[What the exercise asks]
The answer must be every line of the data that holds the word "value".

[Provided material]
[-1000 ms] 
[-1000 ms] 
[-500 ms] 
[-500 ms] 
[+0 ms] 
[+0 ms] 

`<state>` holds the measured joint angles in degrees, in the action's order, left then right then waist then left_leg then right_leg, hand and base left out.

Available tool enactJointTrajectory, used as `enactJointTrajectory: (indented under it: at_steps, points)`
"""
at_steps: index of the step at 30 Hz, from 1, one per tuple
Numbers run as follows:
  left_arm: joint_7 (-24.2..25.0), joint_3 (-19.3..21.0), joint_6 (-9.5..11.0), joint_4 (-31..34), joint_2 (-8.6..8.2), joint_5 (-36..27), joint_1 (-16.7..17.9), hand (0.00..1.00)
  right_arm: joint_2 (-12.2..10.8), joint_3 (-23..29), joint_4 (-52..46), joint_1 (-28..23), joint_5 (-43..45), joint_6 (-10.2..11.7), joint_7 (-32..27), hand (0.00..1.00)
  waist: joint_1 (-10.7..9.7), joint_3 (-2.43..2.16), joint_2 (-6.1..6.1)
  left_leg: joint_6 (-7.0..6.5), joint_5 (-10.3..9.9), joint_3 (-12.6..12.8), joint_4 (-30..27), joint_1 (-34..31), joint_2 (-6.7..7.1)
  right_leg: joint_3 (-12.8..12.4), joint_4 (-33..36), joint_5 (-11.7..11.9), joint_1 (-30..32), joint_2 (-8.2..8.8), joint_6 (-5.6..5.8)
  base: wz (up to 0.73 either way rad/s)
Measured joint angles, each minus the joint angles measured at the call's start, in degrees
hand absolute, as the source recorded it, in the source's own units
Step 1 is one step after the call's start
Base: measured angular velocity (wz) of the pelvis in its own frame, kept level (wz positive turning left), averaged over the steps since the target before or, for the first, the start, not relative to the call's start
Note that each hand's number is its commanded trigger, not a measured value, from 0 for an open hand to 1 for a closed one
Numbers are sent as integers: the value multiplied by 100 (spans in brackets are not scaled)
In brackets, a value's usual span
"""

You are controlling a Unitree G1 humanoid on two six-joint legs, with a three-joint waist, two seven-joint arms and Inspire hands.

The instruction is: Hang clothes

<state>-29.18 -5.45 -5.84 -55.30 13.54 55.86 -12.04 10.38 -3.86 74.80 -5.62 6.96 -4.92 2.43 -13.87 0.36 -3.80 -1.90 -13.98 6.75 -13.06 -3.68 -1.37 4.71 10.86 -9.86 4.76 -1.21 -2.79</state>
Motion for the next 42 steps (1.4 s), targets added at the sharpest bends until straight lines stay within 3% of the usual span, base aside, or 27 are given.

[Response to this exercise]
Note that each hand's number is its commanded trigger, not a measured value, from 0 for an open hand to 1 for a closed one
Numbers are sent as integers: the value multiplied by 100 (spans in brackets are not scaled)
In brackets, a value's usual span

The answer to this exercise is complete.